The Zero Gravity Research Facility at the NASA Glenn Research Center, in Cleveland, Ohio, is a unique facility designed to perform tests in a reduced gravity environment. It has successfully supported research for United States crewed spacecraft programs and numerous uncrewed projects. The facility uses vertical drop tests in a vacuum chamber to investigate the behavior of systems, components, liquids, gases, and combustion in microgravity.

The facility consists of a concrete-lined shaft, 28 ft in diameter, that extends 510 ft below ground level. A steel vacuum chamber, 20 ft in diameter and 470 ft high, is contained within the concrete shaft. The pressure in this vacuum chamber is reduced to 13.3 pascals (1.3×10^-4 atm) before use. Test equipment is typically mounted in a cylindrical container, and has a maximum weight of 2500 lb. Equipment dropped in the chamber experiences microgravity for about 5.15 seconds before landing in a deceleration cart filled with expanded styrofoam beads; it typically experiences 32 g during deceleration, but may range up to 65 g.

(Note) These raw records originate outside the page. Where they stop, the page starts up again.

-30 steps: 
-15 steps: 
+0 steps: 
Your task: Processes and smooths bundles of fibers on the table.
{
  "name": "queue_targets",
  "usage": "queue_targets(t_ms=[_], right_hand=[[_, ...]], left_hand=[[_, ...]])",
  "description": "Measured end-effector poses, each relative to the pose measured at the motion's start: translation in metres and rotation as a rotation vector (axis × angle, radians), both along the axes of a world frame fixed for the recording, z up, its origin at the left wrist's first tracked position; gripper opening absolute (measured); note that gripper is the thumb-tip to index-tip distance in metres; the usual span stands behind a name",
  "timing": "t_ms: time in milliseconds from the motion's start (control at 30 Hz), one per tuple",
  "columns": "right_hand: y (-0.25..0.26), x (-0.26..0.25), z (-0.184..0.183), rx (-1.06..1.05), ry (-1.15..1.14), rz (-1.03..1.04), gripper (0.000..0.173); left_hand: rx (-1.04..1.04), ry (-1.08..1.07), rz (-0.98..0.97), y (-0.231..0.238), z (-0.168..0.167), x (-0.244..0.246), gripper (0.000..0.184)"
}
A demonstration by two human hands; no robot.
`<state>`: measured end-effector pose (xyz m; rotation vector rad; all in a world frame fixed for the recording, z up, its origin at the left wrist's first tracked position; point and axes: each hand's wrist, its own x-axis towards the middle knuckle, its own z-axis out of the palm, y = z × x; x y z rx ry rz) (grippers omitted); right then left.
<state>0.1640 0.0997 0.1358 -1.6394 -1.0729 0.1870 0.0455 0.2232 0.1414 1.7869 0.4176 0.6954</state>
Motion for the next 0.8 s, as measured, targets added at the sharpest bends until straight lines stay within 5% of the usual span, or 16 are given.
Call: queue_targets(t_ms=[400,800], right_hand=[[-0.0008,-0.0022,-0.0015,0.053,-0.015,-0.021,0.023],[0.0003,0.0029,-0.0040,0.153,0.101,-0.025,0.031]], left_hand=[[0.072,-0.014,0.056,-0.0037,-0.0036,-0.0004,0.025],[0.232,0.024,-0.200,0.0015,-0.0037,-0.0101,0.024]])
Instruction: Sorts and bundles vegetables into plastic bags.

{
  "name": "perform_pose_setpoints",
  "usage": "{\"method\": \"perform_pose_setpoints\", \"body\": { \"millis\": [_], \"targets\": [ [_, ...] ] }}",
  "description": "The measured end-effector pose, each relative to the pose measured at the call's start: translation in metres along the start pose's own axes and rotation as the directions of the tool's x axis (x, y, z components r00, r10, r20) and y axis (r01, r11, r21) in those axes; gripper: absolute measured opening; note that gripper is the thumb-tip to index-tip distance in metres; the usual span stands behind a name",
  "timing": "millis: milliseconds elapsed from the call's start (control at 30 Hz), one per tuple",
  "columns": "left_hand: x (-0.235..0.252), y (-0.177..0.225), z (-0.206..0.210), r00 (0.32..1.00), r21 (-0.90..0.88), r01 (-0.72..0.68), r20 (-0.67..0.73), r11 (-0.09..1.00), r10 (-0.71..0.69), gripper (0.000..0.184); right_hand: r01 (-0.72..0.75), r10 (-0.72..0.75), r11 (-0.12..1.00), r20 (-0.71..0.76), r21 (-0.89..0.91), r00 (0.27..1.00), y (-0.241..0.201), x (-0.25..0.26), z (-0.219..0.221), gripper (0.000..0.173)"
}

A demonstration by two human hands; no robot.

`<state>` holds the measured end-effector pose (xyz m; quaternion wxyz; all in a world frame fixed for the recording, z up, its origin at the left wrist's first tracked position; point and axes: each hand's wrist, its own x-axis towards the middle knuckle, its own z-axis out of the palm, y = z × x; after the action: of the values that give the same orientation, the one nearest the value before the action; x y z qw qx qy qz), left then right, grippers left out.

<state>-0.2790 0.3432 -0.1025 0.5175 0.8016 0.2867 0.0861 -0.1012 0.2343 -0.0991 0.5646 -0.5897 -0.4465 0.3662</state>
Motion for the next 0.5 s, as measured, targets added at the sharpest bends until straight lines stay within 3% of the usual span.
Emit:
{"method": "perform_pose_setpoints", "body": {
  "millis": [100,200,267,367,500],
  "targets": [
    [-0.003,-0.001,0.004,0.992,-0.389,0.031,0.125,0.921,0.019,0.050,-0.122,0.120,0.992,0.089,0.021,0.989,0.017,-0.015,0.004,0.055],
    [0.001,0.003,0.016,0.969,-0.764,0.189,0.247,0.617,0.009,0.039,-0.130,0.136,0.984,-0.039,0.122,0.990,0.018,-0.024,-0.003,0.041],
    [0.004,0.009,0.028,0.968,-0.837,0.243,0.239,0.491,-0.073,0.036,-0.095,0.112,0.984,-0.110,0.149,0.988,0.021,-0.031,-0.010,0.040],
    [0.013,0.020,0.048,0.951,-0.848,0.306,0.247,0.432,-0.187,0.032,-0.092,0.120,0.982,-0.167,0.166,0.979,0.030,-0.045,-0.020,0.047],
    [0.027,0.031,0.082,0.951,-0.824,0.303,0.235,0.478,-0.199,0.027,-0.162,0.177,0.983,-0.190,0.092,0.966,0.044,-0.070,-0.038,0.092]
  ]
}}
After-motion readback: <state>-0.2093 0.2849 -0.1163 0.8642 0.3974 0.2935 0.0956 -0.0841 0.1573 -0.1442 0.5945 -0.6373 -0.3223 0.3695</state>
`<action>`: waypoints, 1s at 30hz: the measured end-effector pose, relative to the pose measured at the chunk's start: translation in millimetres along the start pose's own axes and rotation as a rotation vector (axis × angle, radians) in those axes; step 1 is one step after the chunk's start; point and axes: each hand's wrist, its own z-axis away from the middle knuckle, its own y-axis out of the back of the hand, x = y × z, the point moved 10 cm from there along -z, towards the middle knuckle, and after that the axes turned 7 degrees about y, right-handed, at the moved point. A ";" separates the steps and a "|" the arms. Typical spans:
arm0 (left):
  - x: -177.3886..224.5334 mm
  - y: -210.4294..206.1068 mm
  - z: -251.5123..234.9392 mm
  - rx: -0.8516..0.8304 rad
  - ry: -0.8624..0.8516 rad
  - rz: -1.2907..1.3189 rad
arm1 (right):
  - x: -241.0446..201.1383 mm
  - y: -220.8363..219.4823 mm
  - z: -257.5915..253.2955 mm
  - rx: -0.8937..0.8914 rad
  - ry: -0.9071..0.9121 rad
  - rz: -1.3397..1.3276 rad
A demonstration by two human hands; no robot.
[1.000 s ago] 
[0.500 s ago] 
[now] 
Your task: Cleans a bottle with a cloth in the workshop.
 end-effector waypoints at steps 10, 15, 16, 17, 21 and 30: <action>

The service building at the top of the shaft contains a shop area, control room, and a clean room. Assembly, servicing, and balancing of the experiment vehicle are accomplished in the shop area. Tests are conducted from the control room, which contains controls for the "pump down" of the vacuum chamber, the experiment vehicle pre-drop checkout, release and the data retrieval system.

==History==
The Zero Gravity Research Facility was built in 1966 as part of NASA's Centaur upper-stage rocket development program. In order to ensure proper firing and functioning of upper-stage rockets, NASA needed to understand the behavior of fluids (importantly, the liquid gases fueling the rockets), in the reduced gravity where they would fire. The facility was designated a National Historic Landmark in 1985 for its role in the early space program.